• BRIEF
Nothing but the lines from the start of the records below through the line that has "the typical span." should appear, each exactly as given.

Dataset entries
⁂

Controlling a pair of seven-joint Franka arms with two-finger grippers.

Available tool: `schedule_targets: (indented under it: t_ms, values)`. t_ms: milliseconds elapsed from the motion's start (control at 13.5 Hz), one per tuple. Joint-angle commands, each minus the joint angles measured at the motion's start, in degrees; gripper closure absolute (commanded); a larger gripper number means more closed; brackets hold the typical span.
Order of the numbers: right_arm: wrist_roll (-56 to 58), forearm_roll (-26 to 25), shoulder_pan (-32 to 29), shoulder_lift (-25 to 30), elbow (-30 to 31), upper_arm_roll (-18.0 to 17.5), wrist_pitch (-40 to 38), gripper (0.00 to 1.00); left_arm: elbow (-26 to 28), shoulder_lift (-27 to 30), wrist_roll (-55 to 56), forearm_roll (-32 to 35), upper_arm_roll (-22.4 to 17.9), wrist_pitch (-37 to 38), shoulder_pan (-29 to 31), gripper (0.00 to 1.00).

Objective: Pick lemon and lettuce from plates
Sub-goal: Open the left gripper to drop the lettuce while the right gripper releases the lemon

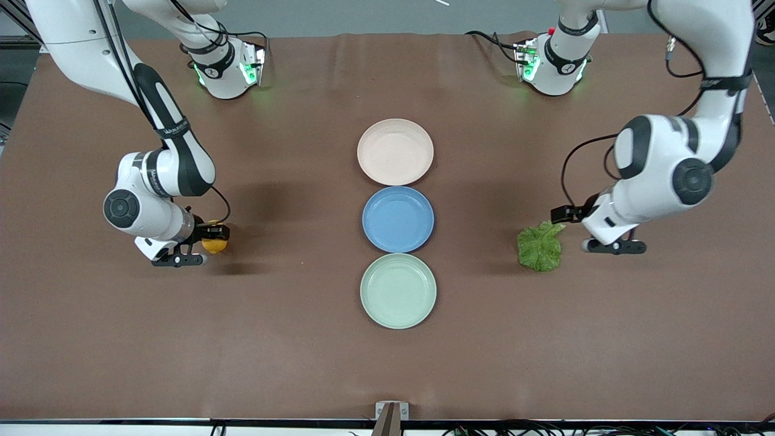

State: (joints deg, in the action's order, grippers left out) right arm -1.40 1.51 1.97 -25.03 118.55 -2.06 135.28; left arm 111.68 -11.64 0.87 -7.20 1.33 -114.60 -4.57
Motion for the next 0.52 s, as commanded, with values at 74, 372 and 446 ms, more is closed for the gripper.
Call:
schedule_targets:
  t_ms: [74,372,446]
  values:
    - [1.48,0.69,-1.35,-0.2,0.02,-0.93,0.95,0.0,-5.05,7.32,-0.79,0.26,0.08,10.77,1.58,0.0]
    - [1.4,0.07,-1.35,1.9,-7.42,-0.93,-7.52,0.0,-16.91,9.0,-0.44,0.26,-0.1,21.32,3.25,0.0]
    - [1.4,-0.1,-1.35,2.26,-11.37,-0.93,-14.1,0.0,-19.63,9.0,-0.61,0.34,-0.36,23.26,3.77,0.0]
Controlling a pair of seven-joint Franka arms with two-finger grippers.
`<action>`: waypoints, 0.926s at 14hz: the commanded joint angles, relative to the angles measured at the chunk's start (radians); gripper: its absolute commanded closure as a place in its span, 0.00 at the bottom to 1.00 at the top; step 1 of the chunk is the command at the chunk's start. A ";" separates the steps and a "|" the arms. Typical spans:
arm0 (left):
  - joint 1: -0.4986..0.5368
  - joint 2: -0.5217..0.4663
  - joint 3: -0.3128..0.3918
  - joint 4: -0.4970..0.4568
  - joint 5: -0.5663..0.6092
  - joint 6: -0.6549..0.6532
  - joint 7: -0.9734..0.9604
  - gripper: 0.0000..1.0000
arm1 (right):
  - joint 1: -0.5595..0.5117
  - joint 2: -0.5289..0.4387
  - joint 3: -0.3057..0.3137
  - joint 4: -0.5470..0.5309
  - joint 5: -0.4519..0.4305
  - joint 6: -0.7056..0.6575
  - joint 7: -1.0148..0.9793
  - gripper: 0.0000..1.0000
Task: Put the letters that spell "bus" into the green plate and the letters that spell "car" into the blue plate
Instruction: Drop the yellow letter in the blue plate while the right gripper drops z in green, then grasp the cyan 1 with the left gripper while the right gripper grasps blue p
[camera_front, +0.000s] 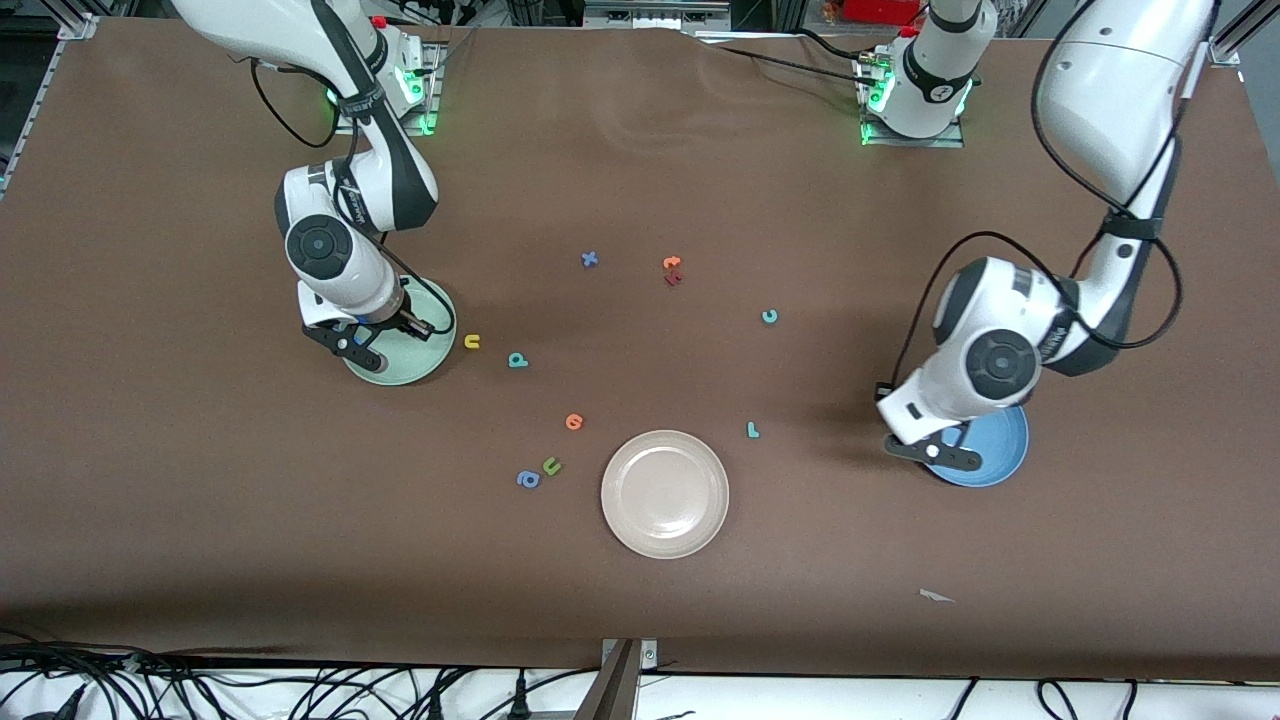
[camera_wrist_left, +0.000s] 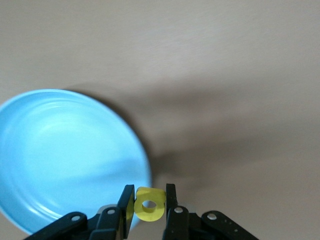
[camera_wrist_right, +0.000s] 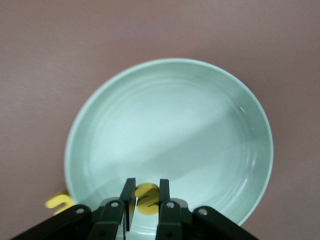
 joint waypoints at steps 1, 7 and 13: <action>0.029 0.011 -0.005 0.017 0.089 -0.021 0.097 0.79 | 0.005 -0.007 0.000 -0.011 -0.013 0.002 -0.003 0.00; 0.008 0.013 -0.034 0.006 0.083 -0.020 0.035 0.00 | 0.012 -0.008 0.057 0.048 -0.005 0.002 0.153 0.01; -0.139 0.076 -0.055 0.034 -0.034 0.118 -0.316 0.00 | 0.050 0.060 0.096 0.129 0.006 0.039 0.575 0.01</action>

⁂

• REPLY
Controlling a pair of seven-joint Franka arms with two-finger grippers.

Available tool: `schedule_targets: (indented under it: t_ms, values)`. t_ms: milliseconds elapsed from the motion's start (control at 13.5 Hz), one per tuple. Joint-angle commands, each minus the joint angles measured at the motion's start, in degrees; gripper closure absolute (commanded); a larger gripper number means more closed; brackets hold the typical span.

Nothing else is required to complete the exercise.